Please repeat the listing below exactly, but do not include its pictures.

◆ **COLLECTED MATERIAL**
= Beginning of Section =
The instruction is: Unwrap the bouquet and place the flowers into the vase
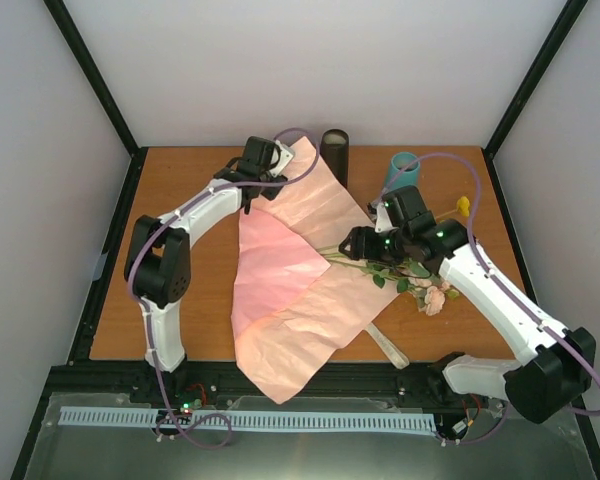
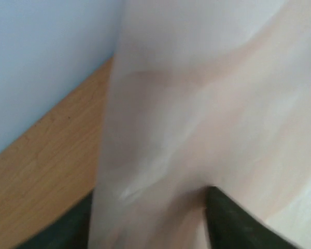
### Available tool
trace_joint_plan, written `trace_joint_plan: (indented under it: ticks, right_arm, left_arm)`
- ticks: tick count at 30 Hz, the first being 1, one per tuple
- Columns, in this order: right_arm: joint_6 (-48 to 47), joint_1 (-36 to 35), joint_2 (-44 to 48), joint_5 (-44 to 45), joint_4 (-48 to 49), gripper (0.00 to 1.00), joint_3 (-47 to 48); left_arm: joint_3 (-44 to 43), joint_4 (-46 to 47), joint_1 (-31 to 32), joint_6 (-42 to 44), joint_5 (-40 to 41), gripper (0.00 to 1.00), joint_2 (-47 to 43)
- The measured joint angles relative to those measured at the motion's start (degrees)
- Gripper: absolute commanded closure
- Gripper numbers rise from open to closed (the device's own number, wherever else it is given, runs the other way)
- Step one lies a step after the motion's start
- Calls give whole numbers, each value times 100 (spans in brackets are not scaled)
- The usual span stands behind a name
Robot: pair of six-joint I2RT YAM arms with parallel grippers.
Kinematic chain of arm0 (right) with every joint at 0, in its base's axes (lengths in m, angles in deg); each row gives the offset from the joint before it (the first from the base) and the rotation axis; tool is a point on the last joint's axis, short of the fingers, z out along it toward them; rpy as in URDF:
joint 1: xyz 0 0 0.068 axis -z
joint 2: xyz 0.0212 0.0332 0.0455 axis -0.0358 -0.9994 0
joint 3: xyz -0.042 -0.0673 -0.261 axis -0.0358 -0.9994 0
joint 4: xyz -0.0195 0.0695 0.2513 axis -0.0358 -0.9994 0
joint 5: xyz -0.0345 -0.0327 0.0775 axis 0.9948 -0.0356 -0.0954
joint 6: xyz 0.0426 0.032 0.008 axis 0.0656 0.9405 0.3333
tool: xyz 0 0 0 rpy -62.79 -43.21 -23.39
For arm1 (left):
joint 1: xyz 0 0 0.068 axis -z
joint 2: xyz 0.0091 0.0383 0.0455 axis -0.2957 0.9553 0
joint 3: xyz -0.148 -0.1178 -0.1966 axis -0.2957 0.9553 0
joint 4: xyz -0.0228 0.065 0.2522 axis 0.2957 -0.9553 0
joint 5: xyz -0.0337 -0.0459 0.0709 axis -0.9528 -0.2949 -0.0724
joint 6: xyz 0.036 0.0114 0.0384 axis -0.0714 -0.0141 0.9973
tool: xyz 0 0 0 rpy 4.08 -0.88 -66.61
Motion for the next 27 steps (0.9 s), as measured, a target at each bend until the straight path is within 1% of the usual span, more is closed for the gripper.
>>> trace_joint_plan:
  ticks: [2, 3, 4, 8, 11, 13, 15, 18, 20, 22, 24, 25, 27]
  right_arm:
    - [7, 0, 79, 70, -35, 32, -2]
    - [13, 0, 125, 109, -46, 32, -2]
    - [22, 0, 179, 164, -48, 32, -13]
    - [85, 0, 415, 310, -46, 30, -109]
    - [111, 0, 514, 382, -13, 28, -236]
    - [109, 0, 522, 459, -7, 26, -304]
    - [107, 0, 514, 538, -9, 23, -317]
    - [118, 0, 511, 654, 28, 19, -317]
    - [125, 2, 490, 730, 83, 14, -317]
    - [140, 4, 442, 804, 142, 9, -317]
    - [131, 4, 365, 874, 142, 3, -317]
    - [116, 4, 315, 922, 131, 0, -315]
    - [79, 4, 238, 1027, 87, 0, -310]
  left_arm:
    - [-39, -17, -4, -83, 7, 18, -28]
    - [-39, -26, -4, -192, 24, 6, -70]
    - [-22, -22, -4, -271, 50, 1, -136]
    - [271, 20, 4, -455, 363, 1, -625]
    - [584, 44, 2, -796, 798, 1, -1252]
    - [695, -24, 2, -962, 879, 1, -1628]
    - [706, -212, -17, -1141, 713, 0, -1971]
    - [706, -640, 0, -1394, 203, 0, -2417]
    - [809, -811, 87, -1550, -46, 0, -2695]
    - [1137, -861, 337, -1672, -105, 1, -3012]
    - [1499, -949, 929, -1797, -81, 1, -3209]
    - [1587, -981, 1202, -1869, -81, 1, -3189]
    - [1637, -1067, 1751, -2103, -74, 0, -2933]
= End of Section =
◆ **WRITTEN SOLUTION**
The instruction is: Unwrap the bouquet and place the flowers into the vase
### Available tool
trace_joint_plan, written `trace_joint_plan: (indented under it: ticks, right_arm, left_arm)`
- ticks: tick count at 30 Hz, the first being 1, one per tuple
- Columns, in this order: right_arm: joint_6 (-48 to 47), joint_1 (-36 to 35), joint_2 (-44 to 48), joint_5 (-44 to 45), joint_4 (-48 to 49), gripper (0.00 to 1.00), joint_3 (-47 to 48); left_arm: joint_3 (-44 to 43), joint_4 (-46 to 47), joint_1 (-31 to 32), joint_6 (-42 to 44), joint_5 (-40 to 41), gripper (0.00 to 1.00), joint_2 (-47 to 43)
- The measured joint angles relative to those measured at the motion's start (degrees)
- Gripper: absolute commanded closure
- Gripper numbers rise from open to closed (the device's own number, wherever else it is given, runs the other way)
- Step one lies a step after the motion's start
- Calls give whole numbers, each value times 100 (spans in brackets are not scaled)
- The usual span stands behind a name
Robot: pair of six-joint I2RT YAM arms with parallel grippers.
Kinematic chain of arm0 (right) with every joint at 0, in its base's axes (lengths in m, angles in deg); each row gives the offset from the joint before it (the first from the base) and the rotation axis; tool is a point on the last joint's axis, short of the fingers, z out along it toward them; rpy as in URDF:
joint 1: xyz 0 0 0.068 axis -z
joint 2: xyz 0.0212 0.0332 0.0455 axis -0.0358 -0.9994 0
joint 3: xyz -0.042 -0.0673 -0.261 axis -0.0358 -0.9994 0
joint 4: xyz -0.0195 0.0695 0.2513 axis -0.0358 -0.9994 0
joint 5: xyz -0.0345 -0.0327 0.0775 axis 0.9948 -0.0356 -0.0954
joint 6: xyz 0.0426 0.032 0.008 axis 0.0656 0.9405 0.3333
tool: xyz 0 0 0 rpy -62.79 -43.21 -23.39
For arm1 (left):
joint 1: xyz 0 0 0.068 axis -z
joint 2: xyz 0.0091 0.0383 0.0455 axis -0.2957 0.9553 0
joint 3: xyz -0.148 -0.1178 -0.1966 axis -0.2957 0.9553 0
joint 4: xyz -0.0228 0.065 0.2522 axis 0.2957 -0.9553 0
joint 5: xyz -0.0337 -0.0459 0.0709 axis -0.9528 -0.2949 -0.0724
joint 6: xyz 0.036 0.0114 0.0384 axis -0.0714 -0.0141 0.9973
tool: xyz 0 0 0 rpy 4.08 -0.88 -66.61
Motion for the next 27 steps (0.9 s), as measured, a target at each bend until the straight path is within 1% of the usual span, more is closed for the gripper.
>>> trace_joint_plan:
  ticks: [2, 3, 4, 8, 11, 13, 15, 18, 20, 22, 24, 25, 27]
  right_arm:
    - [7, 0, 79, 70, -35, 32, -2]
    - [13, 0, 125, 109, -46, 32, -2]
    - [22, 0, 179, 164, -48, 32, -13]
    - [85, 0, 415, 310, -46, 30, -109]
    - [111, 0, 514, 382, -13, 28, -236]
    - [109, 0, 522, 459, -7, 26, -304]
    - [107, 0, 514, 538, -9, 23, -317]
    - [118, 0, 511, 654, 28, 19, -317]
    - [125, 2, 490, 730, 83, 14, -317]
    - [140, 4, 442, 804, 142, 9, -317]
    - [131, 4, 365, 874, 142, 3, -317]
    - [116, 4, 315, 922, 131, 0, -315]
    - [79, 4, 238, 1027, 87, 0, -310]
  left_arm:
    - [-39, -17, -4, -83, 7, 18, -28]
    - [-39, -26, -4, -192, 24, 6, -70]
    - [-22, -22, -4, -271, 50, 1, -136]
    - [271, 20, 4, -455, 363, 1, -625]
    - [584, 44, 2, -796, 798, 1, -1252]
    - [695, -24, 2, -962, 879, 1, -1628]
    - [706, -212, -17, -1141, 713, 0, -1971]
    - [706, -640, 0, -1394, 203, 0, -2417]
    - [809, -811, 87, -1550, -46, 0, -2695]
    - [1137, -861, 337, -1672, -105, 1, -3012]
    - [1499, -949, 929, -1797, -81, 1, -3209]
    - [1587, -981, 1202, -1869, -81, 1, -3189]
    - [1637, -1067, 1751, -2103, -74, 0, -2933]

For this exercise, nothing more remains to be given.